J.R. S. answered • 12/30/20
Ph.D. University Professor with 10+ years Tutoring Experience
I agree with the answer provided by @James M. However, I'd like to add remarks trying to explain why raising the temperature or adding acid would work to increase the solubility of ZnCO3.
Assuming the dissolution process for ZnCO3 is endothermic (absorbs heat from the surroundings), then one can look at heat as a reactant. Heat + ZnCO3(s) ---H2O---> Zn2+(aq) + CO32-(aq). And according to Le Chatelier, adding a reactant (heat) will cause the equilibrium to shift to the right (more soluble).

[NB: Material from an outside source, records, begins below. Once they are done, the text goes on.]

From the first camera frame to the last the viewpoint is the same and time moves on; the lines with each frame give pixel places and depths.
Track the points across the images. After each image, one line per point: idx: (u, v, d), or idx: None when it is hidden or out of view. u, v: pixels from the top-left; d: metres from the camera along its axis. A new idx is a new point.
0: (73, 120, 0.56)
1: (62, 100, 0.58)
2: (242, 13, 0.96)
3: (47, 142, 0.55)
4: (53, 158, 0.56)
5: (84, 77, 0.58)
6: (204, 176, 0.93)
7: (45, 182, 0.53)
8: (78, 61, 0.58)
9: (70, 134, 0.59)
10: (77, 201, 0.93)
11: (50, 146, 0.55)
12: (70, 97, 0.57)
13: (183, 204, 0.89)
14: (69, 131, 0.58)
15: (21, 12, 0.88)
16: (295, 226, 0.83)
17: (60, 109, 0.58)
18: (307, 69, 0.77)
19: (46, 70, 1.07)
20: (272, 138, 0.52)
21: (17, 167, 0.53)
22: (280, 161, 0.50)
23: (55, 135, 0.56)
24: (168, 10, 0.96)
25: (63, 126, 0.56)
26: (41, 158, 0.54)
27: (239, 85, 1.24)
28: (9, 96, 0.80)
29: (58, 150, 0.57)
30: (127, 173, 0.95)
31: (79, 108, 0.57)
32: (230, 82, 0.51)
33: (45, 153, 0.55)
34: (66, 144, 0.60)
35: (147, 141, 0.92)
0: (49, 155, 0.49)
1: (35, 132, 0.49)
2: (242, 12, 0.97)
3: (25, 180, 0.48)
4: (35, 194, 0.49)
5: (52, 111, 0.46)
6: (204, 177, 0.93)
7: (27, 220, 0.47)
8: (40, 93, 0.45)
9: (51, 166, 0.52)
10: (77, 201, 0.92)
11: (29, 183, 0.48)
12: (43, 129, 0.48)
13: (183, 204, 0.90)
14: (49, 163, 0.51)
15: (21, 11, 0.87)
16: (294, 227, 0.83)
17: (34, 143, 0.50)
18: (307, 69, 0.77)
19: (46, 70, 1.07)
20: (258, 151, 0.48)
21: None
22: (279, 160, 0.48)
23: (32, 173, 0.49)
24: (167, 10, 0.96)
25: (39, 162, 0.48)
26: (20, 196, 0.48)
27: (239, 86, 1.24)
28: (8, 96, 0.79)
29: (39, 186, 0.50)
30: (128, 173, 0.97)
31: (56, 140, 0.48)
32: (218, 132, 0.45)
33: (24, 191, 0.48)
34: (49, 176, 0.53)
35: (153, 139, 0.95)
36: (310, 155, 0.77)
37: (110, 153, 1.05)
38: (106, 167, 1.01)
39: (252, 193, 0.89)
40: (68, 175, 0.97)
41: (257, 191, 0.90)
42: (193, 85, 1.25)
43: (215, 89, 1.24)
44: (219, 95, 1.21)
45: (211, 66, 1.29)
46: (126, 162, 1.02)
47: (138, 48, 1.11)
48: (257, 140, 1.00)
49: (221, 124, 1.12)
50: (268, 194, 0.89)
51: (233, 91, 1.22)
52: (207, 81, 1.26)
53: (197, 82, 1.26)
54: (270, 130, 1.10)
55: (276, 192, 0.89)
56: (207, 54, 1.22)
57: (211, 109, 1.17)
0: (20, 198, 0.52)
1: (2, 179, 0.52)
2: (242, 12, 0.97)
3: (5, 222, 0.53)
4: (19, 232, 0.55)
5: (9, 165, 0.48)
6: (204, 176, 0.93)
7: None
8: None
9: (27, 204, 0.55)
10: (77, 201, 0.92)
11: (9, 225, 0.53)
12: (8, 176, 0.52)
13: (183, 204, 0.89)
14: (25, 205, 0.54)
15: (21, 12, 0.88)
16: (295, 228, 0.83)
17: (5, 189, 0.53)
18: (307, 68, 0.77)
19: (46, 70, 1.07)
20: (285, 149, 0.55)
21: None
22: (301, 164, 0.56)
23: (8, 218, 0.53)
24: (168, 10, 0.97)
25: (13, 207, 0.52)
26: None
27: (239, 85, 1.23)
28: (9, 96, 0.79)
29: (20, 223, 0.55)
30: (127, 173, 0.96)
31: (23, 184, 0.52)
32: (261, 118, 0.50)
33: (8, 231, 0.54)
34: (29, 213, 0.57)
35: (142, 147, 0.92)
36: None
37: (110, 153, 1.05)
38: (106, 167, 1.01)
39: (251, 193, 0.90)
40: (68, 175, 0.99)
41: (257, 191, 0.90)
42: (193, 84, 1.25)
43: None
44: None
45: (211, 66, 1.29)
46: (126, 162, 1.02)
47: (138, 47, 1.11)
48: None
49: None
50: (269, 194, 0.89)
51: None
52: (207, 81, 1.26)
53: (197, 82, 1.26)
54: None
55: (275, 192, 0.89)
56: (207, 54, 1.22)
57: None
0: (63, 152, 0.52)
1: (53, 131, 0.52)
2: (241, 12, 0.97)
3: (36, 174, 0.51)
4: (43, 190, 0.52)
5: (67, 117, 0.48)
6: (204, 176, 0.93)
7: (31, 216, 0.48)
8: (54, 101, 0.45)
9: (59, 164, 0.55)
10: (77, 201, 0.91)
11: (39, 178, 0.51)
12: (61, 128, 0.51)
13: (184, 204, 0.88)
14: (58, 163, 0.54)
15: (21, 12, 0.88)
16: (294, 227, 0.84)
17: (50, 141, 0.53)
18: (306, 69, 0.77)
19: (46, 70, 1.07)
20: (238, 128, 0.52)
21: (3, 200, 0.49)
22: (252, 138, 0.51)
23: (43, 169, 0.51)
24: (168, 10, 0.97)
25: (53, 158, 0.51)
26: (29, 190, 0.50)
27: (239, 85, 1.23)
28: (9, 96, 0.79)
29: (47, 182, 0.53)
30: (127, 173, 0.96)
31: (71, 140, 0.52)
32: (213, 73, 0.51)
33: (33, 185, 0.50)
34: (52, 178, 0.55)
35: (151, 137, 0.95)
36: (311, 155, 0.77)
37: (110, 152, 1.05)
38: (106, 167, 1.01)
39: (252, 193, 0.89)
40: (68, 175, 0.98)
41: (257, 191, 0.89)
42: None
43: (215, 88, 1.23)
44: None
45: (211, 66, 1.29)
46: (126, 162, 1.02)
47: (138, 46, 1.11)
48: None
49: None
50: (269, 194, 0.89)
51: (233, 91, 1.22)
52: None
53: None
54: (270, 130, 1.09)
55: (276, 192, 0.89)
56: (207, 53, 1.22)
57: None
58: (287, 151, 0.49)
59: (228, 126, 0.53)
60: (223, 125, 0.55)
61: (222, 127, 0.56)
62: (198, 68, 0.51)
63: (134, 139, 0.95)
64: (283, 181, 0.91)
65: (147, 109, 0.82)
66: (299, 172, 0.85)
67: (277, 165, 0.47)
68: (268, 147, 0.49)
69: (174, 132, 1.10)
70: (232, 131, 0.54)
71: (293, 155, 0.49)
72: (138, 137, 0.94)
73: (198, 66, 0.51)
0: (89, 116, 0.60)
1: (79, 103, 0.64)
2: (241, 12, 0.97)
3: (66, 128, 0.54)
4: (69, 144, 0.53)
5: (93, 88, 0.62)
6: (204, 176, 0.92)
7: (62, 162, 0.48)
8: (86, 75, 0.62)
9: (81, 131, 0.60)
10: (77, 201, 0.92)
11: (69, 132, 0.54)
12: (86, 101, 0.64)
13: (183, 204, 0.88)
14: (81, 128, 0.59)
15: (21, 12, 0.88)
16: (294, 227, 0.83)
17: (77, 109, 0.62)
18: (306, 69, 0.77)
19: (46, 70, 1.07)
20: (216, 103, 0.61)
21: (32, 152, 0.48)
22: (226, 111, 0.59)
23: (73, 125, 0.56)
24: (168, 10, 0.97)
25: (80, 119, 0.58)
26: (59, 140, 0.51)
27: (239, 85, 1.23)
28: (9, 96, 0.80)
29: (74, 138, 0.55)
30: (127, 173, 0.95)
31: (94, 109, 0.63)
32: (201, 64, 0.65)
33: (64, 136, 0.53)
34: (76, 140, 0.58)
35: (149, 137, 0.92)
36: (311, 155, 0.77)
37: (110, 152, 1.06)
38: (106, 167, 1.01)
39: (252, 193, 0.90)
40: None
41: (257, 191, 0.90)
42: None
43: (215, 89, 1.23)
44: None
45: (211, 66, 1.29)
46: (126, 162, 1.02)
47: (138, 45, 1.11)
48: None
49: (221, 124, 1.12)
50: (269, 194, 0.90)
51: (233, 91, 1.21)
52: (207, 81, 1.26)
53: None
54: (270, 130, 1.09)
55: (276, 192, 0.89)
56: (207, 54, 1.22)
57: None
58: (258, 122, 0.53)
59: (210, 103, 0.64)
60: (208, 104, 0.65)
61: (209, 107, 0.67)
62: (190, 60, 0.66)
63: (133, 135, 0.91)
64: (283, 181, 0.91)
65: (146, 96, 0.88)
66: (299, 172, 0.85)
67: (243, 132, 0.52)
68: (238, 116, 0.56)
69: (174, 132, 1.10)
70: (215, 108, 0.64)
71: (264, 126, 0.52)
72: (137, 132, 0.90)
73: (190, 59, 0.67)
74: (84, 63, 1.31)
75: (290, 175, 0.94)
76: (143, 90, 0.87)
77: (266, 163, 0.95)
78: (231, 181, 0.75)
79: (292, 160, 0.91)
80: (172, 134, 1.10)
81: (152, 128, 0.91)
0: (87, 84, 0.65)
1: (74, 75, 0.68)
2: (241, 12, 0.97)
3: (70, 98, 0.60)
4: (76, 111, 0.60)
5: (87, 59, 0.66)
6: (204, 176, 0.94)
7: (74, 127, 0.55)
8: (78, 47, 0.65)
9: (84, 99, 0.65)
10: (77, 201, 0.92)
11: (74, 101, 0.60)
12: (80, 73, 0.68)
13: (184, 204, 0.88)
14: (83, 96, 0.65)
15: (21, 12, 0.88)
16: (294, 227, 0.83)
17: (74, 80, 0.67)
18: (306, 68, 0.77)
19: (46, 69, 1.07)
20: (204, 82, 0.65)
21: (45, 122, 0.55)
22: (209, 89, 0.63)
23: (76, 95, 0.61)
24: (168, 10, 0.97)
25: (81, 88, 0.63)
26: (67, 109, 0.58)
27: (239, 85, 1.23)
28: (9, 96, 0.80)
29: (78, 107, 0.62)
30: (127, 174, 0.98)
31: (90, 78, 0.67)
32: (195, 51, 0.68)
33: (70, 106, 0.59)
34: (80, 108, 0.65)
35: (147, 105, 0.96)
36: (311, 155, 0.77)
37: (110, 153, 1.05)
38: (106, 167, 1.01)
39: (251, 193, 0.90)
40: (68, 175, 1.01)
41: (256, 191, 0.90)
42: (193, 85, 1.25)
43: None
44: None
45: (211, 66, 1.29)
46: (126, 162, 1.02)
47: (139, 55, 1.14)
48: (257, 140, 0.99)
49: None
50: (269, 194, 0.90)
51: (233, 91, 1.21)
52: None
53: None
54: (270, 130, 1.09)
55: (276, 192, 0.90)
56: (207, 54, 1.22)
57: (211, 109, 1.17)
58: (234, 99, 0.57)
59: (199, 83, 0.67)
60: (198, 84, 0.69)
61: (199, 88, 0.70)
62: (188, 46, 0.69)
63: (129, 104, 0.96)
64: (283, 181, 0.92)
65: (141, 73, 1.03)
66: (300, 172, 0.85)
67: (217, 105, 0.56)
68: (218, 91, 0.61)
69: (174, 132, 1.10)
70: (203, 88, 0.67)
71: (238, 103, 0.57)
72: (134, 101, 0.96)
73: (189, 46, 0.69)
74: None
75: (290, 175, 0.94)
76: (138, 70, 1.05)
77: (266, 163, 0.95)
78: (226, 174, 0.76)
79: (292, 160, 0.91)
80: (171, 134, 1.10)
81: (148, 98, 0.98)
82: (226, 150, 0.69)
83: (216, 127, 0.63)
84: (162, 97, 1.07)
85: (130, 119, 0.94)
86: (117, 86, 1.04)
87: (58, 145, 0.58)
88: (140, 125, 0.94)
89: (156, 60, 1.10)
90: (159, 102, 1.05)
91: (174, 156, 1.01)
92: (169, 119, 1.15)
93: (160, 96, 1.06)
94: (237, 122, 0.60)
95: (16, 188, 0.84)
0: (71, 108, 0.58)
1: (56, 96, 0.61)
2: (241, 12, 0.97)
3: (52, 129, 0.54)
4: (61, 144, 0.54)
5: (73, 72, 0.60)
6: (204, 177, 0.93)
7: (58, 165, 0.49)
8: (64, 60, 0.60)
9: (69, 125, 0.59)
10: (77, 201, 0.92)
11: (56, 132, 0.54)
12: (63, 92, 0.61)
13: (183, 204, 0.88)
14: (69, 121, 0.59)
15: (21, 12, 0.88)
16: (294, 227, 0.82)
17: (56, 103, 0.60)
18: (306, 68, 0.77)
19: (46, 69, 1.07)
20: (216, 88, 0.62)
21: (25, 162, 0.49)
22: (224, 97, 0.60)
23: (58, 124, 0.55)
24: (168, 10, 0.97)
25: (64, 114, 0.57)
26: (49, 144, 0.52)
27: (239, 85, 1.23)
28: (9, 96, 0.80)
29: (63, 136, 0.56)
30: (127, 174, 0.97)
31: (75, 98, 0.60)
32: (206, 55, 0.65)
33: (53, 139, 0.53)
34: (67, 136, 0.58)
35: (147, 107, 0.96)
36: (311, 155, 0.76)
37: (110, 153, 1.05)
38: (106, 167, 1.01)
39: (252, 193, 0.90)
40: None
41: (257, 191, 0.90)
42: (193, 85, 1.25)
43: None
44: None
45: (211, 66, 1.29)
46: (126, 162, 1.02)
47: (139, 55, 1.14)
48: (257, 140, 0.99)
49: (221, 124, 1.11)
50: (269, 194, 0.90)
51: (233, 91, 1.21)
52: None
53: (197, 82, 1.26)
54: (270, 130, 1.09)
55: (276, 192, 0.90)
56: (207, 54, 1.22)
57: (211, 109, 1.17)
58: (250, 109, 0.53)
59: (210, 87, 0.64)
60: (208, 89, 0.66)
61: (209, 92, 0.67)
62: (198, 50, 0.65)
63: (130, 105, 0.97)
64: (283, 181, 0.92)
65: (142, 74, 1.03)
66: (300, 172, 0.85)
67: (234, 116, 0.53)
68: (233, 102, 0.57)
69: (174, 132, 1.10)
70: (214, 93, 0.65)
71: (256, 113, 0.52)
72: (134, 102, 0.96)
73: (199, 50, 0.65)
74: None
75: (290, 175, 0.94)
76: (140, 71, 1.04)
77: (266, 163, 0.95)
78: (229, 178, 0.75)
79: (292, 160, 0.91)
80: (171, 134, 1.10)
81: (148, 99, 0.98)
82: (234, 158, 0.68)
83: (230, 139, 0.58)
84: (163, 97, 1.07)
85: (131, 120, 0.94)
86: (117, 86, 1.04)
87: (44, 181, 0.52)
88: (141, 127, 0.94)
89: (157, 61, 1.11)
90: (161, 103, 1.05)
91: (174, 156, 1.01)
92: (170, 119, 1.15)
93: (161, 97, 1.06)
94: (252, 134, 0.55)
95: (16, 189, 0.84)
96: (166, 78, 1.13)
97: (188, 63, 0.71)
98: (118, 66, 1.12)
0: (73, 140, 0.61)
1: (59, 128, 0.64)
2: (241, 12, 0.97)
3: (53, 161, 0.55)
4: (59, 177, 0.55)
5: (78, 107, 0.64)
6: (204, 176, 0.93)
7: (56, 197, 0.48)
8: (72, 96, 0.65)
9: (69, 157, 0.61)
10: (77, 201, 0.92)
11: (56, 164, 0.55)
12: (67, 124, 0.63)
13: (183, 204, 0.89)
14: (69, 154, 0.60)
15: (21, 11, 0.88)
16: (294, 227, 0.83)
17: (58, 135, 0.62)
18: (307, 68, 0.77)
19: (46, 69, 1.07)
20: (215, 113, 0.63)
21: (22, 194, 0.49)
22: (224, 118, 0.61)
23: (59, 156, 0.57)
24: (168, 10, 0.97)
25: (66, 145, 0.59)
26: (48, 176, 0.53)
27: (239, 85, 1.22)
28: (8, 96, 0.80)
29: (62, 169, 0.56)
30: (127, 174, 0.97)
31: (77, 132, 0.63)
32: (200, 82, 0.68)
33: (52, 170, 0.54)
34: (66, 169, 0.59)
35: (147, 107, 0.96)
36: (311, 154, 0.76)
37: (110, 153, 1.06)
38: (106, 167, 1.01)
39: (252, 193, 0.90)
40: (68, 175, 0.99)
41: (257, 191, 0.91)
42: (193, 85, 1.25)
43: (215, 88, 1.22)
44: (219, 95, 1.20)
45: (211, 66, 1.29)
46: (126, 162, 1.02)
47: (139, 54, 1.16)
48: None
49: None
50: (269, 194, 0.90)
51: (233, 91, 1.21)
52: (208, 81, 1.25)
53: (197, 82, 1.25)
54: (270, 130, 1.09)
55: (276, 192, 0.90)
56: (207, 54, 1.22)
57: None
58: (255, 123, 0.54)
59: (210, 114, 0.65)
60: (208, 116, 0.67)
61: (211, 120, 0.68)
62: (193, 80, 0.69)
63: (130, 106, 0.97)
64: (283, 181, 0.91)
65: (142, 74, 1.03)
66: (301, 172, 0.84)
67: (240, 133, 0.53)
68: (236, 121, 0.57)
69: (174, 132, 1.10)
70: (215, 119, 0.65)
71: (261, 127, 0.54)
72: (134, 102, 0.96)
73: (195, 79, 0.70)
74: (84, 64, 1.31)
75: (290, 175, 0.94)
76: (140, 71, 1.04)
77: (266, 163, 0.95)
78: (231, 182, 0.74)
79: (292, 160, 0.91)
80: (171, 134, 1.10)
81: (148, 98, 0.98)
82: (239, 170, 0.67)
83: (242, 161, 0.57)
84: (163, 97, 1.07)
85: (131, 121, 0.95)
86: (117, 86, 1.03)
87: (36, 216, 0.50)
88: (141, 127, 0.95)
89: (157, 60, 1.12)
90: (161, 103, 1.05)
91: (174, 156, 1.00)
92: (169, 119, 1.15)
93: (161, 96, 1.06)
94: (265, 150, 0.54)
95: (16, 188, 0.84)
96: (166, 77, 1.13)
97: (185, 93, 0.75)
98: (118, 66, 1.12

Because ZnCO3 is the salt of a weak acid (H2CO3), adding acid (H+) will also increase the solubility of ZnCO3. Again, this is in accord with Le Chatelier's principle, as explained below:
ZnCO3(s) ==> Zn2+(aq) + CO32-(aq)
Adding H+ will react with the CO32-(aq) to produce the weak acid H2CO3. Since it is weak, it will not readily dissociate back to H+ and CO32-, thus essentially "removing CO32- from solution. Le Chatelier predicts that removing a product from the reaction will cause the equilibrium to shift to the product side (more soluble).
Hope this helps to explain why increasing temperature and adding acid will increase the solubility of ZnCO3.